### [Action item]
A complete answer includes every line below with the word "table".
==== Record set ====
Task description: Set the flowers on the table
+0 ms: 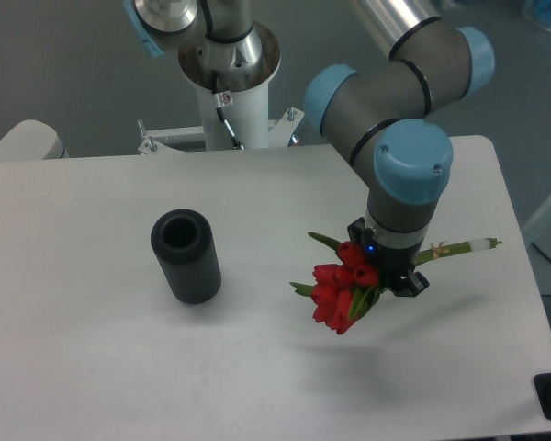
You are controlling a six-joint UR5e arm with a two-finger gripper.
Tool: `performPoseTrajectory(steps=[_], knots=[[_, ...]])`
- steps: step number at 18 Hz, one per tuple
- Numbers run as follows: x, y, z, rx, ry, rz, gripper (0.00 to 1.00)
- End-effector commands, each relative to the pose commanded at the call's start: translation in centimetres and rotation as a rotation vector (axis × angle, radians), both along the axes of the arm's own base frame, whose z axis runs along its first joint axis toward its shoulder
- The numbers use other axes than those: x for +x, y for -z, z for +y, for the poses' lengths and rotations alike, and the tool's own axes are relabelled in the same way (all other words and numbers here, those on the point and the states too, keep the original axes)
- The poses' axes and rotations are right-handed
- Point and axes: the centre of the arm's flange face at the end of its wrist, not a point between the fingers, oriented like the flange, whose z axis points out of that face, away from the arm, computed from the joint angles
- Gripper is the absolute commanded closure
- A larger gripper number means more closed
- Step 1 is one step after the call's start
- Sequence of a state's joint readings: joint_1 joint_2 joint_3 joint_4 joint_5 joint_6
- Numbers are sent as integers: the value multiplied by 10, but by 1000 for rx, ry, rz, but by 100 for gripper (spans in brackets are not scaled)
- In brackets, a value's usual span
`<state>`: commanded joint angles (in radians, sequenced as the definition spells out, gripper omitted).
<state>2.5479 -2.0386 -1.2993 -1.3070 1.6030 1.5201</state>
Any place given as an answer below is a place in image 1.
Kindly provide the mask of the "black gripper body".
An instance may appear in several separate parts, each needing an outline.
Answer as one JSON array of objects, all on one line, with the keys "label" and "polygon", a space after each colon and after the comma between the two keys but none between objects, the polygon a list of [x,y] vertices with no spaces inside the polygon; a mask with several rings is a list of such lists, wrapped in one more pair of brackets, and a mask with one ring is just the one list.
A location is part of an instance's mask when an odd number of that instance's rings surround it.
[{"label": "black gripper body", "polygon": [[409,272],[415,267],[414,261],[422,243],[407,248],[389,248],[380,243],[367,243],[363,246],[365,260],[375,266],[383,285],[403,285]]}]

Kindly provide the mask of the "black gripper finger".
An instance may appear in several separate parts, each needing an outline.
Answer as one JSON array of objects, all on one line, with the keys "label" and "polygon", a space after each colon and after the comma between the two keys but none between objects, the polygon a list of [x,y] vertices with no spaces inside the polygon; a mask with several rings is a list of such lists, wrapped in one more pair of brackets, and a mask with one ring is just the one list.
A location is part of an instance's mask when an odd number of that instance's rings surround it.
[{"label": "black gripper finger", "polygon": [[396,297],[417,297],[428,287],[428,279],[419,271],[409,270],[405,276],[391,275],[389,278],[389,289]]},{"label": "black gripper finger", "polygon": [[348,227],[348,236],[352,243],[359,244],[362,248],[373,247],[373,231],[365,224],[365,218],[360,217]]}]

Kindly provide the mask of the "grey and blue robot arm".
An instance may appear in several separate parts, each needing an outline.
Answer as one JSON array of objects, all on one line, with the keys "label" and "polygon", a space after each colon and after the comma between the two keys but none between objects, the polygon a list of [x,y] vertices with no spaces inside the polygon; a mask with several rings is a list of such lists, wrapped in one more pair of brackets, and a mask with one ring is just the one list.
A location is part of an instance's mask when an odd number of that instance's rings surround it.
[{"label": "grey and blue robot arm", "polygon": [[[127,1],[124,9],[150,55],[177,55],[197,90],[208,150],[267,146],[276,133],[267,87],[281,55],[249,2]],[[324,69],[303,109],[368,187],[351,238],[381,269],[384,288],[414,297],[428,285],[415,257],[453,161],[449,137],[426,117],[485,85],[495,57],[482,32],[450,28],[427,1],[357,1],[354,9],[388,65],[370,76],[344,64]]]}]

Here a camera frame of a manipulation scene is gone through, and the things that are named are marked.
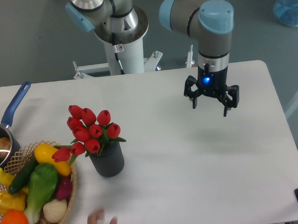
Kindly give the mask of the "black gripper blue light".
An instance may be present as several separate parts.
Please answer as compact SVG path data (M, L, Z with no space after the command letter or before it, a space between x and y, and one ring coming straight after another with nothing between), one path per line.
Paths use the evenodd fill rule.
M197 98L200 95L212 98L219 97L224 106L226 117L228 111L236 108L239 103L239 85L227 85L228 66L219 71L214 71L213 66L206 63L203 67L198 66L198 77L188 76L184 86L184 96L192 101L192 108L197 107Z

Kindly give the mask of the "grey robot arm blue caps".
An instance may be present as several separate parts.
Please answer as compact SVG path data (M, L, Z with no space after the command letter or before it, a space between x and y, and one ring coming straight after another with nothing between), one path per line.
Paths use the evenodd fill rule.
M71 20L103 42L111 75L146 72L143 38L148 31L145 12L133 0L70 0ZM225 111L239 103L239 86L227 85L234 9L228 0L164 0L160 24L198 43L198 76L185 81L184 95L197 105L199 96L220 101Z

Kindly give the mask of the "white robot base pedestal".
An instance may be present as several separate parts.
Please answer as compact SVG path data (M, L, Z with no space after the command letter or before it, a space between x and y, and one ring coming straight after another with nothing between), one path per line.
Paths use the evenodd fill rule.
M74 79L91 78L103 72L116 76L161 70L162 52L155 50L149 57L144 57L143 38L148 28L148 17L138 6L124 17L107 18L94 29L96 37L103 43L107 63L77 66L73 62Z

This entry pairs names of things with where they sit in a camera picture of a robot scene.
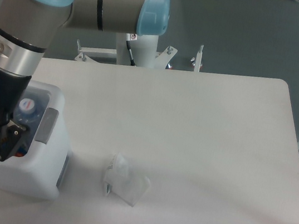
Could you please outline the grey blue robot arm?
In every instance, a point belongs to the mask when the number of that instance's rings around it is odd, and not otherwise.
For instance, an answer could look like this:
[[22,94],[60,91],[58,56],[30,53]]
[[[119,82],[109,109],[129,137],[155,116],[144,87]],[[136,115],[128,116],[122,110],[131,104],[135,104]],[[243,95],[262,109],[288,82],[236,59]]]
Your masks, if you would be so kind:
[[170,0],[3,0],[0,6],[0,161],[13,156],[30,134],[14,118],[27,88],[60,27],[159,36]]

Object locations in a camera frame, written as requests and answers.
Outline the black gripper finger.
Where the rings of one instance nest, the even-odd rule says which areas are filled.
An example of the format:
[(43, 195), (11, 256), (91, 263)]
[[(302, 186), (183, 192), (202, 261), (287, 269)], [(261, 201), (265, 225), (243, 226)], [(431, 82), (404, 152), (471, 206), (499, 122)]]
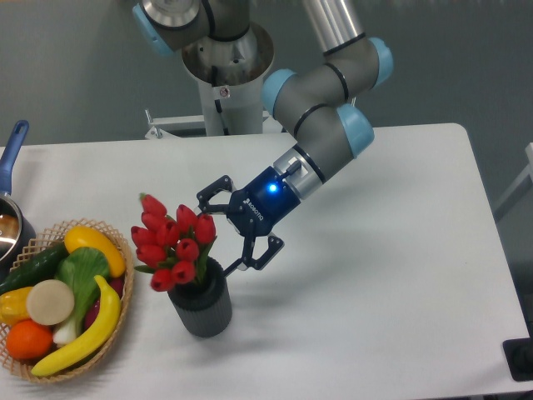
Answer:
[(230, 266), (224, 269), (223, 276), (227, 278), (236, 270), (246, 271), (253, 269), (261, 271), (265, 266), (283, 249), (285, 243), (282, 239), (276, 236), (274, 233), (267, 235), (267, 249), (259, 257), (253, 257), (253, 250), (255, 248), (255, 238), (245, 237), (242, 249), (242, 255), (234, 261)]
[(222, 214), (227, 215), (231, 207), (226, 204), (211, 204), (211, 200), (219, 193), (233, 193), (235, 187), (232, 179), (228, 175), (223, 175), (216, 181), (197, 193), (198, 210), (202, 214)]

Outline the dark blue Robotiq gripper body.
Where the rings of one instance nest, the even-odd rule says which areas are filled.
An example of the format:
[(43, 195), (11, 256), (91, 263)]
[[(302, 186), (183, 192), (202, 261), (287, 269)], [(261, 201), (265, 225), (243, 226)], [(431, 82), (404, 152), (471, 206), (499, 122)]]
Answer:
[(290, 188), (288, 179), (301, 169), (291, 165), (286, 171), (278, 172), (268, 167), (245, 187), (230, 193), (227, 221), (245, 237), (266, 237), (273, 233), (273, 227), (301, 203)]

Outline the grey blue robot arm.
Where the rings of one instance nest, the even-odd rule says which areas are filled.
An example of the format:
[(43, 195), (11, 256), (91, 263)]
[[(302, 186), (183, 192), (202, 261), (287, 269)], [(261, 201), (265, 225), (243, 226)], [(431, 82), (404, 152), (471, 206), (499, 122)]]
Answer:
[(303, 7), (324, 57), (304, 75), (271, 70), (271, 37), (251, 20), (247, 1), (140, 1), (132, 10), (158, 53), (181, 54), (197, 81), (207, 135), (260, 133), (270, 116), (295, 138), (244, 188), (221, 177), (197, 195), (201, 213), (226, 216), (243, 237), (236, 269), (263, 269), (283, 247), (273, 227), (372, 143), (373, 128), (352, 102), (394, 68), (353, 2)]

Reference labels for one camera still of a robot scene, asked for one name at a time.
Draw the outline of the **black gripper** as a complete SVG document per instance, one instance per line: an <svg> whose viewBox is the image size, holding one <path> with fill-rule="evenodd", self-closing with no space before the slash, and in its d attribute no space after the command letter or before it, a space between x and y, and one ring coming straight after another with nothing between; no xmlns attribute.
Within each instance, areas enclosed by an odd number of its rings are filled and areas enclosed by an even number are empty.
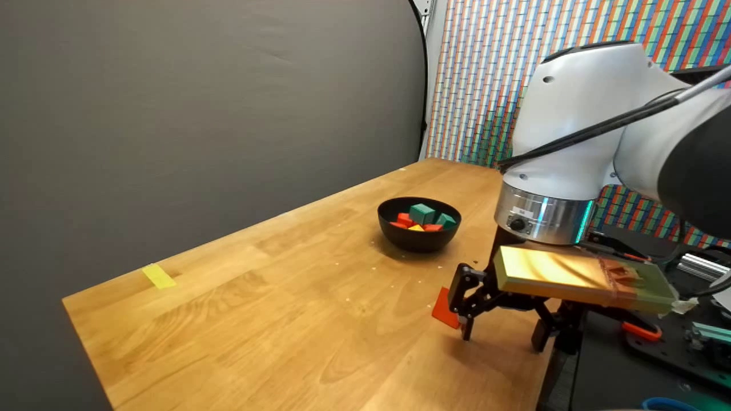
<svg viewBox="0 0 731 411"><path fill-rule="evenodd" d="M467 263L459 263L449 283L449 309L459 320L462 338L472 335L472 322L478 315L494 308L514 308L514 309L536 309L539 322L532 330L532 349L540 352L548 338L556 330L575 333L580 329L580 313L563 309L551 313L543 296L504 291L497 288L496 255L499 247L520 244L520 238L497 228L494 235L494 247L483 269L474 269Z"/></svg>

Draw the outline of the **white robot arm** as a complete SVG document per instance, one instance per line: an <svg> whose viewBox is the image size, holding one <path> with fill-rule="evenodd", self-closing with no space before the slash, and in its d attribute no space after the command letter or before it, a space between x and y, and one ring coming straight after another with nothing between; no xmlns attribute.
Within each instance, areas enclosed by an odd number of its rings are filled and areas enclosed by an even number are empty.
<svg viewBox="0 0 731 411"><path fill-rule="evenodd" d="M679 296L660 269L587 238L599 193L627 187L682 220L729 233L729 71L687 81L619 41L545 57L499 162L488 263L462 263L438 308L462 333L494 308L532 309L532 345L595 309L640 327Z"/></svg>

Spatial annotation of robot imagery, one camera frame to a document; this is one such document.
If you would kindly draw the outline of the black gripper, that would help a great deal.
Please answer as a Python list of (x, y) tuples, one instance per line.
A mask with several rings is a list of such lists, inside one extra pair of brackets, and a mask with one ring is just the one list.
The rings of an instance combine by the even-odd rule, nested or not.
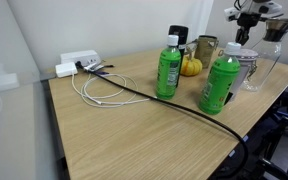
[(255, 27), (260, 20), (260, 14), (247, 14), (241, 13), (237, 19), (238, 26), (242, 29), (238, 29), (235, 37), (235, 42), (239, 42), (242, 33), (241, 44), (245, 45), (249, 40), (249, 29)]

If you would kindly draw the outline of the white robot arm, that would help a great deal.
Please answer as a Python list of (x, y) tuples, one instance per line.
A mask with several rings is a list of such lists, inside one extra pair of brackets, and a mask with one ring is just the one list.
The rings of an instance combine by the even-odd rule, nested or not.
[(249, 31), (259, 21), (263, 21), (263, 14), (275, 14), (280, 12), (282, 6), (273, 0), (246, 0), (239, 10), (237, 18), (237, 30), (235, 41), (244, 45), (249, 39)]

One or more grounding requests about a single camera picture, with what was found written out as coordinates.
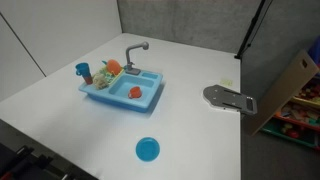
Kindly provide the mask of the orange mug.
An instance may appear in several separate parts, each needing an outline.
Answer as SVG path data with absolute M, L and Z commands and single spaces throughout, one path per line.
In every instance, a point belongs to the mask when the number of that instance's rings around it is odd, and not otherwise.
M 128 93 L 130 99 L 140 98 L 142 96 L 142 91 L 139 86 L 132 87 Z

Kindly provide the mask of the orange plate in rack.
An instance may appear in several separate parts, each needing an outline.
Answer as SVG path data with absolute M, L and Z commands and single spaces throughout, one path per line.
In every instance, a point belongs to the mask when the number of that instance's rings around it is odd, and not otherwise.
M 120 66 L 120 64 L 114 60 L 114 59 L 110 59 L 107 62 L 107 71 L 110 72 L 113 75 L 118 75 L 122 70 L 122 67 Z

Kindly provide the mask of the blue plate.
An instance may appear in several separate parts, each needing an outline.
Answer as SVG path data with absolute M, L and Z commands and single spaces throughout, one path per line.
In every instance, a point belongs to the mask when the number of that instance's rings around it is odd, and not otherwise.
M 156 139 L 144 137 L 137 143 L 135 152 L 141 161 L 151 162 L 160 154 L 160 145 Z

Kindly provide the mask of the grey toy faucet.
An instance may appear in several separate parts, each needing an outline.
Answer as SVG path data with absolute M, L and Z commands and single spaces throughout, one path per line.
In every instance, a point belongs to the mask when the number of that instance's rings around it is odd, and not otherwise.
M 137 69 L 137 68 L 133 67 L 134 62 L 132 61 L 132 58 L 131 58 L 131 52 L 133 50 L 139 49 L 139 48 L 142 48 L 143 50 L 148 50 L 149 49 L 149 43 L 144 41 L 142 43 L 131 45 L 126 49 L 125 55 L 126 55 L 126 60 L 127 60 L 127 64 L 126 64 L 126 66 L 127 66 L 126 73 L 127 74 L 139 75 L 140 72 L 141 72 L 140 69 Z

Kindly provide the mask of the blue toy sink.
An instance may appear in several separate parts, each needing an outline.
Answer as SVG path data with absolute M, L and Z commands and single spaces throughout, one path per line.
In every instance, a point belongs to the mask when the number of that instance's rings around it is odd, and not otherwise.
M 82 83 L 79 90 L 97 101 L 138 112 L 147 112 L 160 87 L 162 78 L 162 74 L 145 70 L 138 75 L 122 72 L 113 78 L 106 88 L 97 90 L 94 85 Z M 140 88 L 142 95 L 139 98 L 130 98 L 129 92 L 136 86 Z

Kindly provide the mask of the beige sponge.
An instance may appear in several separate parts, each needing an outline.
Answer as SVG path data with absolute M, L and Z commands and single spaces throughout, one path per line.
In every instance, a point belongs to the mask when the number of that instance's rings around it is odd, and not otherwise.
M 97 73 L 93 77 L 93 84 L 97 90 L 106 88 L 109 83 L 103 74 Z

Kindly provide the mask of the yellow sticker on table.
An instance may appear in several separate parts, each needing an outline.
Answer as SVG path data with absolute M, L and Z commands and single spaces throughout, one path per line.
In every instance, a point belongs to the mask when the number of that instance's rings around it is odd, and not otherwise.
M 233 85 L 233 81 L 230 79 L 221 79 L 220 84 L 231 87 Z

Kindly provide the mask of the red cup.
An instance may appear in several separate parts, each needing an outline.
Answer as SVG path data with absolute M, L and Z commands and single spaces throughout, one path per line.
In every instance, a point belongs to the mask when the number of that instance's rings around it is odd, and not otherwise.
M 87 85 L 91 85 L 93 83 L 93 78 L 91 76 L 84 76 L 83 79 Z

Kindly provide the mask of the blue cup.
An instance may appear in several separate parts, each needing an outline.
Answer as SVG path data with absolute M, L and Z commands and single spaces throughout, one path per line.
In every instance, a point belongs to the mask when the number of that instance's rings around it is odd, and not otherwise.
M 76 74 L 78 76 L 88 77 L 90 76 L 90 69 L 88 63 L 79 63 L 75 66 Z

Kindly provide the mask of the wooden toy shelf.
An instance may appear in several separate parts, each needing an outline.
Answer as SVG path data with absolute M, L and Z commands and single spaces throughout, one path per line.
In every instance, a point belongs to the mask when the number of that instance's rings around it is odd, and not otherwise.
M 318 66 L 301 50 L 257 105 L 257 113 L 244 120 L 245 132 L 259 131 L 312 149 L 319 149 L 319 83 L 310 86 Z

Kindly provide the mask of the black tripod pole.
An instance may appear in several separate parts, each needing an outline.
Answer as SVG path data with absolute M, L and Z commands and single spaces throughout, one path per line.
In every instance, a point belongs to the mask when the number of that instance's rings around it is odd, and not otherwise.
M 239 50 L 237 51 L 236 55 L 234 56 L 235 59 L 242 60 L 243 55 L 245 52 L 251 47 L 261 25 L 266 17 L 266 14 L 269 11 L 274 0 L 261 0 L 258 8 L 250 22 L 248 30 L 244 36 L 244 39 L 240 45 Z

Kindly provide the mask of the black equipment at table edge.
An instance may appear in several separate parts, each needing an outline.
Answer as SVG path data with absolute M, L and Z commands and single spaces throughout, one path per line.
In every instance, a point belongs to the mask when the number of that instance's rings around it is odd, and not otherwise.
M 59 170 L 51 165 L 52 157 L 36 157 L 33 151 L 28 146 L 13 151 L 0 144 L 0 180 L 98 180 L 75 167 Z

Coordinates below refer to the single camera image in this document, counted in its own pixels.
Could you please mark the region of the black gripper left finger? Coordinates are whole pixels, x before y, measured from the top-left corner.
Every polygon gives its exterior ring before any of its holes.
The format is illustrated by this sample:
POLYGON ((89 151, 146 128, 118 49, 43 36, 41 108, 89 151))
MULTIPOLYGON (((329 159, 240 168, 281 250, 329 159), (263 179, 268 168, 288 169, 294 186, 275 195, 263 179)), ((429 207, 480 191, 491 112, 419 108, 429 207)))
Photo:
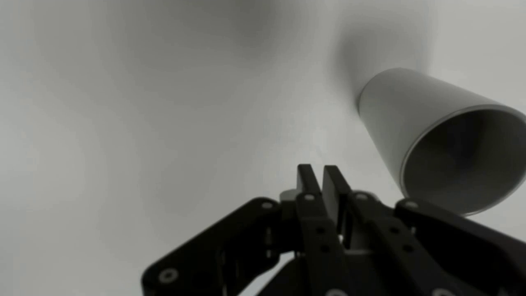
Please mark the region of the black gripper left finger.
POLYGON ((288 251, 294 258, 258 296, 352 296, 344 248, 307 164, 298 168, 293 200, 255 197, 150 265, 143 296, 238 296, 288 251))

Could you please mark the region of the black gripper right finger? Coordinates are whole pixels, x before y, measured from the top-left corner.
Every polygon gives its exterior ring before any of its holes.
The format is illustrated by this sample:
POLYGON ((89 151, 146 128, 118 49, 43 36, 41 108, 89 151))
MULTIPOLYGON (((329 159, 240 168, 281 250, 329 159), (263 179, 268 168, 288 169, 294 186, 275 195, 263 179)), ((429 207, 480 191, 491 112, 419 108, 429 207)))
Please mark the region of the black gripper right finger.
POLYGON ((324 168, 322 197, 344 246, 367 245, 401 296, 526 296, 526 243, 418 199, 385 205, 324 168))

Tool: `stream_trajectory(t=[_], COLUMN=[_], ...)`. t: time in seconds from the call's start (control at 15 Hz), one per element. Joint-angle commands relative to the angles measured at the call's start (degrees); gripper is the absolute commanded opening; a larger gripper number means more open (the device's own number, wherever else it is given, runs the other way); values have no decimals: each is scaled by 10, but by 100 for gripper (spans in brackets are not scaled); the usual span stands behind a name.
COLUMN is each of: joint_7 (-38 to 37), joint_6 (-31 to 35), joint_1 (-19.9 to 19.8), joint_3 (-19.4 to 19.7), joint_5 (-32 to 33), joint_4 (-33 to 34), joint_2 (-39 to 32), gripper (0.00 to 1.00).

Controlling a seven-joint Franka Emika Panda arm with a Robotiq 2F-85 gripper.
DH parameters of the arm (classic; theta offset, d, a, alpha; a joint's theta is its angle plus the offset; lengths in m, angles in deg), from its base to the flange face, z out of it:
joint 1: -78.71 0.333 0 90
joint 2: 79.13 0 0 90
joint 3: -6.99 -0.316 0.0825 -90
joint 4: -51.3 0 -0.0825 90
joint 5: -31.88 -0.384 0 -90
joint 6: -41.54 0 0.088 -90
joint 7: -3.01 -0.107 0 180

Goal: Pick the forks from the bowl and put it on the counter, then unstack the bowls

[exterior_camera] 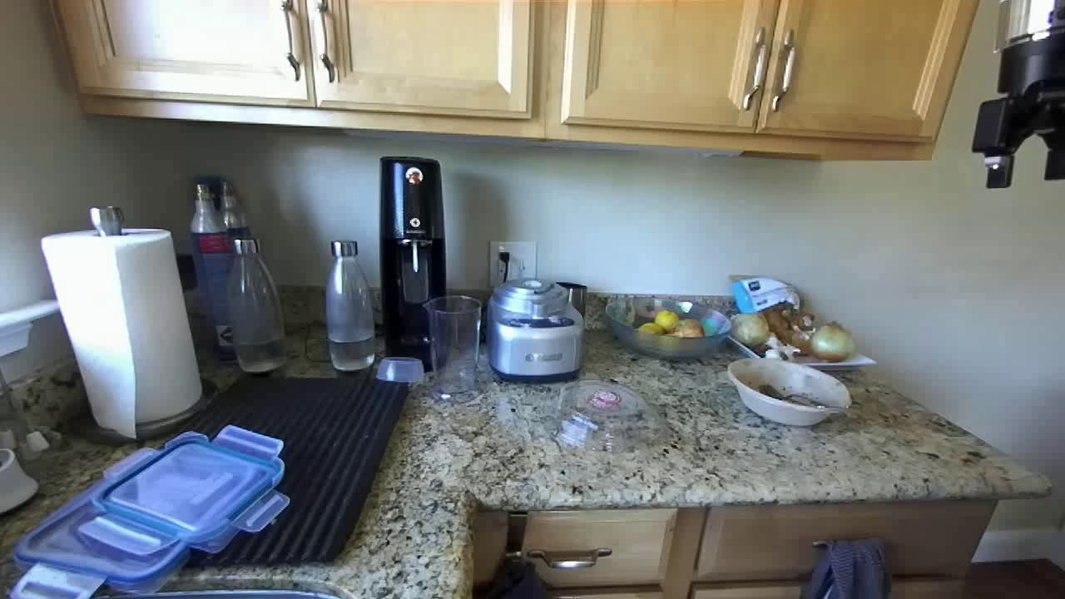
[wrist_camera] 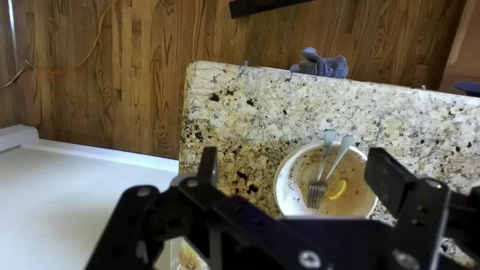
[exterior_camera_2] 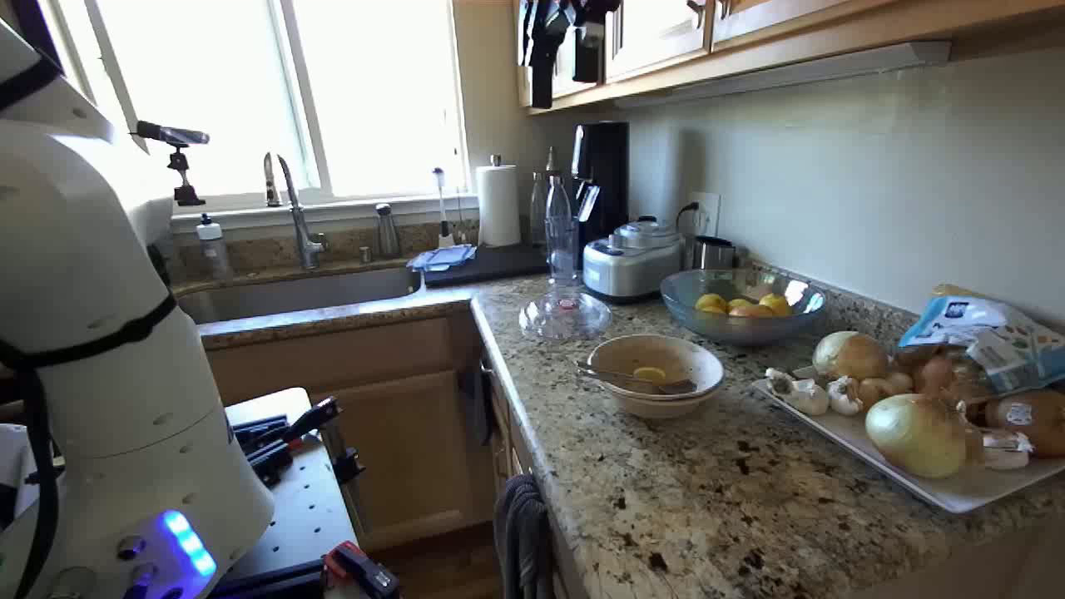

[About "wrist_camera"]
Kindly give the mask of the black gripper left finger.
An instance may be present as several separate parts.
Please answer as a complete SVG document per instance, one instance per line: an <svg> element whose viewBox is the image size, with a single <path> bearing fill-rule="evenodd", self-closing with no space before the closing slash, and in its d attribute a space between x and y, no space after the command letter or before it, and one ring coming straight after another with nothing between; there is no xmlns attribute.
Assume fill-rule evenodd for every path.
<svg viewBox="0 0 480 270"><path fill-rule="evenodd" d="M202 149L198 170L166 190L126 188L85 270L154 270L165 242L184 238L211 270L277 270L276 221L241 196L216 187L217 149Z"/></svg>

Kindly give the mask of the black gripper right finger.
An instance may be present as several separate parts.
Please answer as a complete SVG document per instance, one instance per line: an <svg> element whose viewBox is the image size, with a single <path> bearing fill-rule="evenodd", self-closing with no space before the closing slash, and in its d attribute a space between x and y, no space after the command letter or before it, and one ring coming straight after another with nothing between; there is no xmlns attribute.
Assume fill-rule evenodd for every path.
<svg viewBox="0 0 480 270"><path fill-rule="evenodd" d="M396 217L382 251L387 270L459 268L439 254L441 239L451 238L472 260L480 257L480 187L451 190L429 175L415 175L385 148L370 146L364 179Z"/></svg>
====
### [Your solution]
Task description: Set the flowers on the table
Kindly provide the mask of the yellow sticker on table.
Kindly provide the mask of the black equipment at table edge.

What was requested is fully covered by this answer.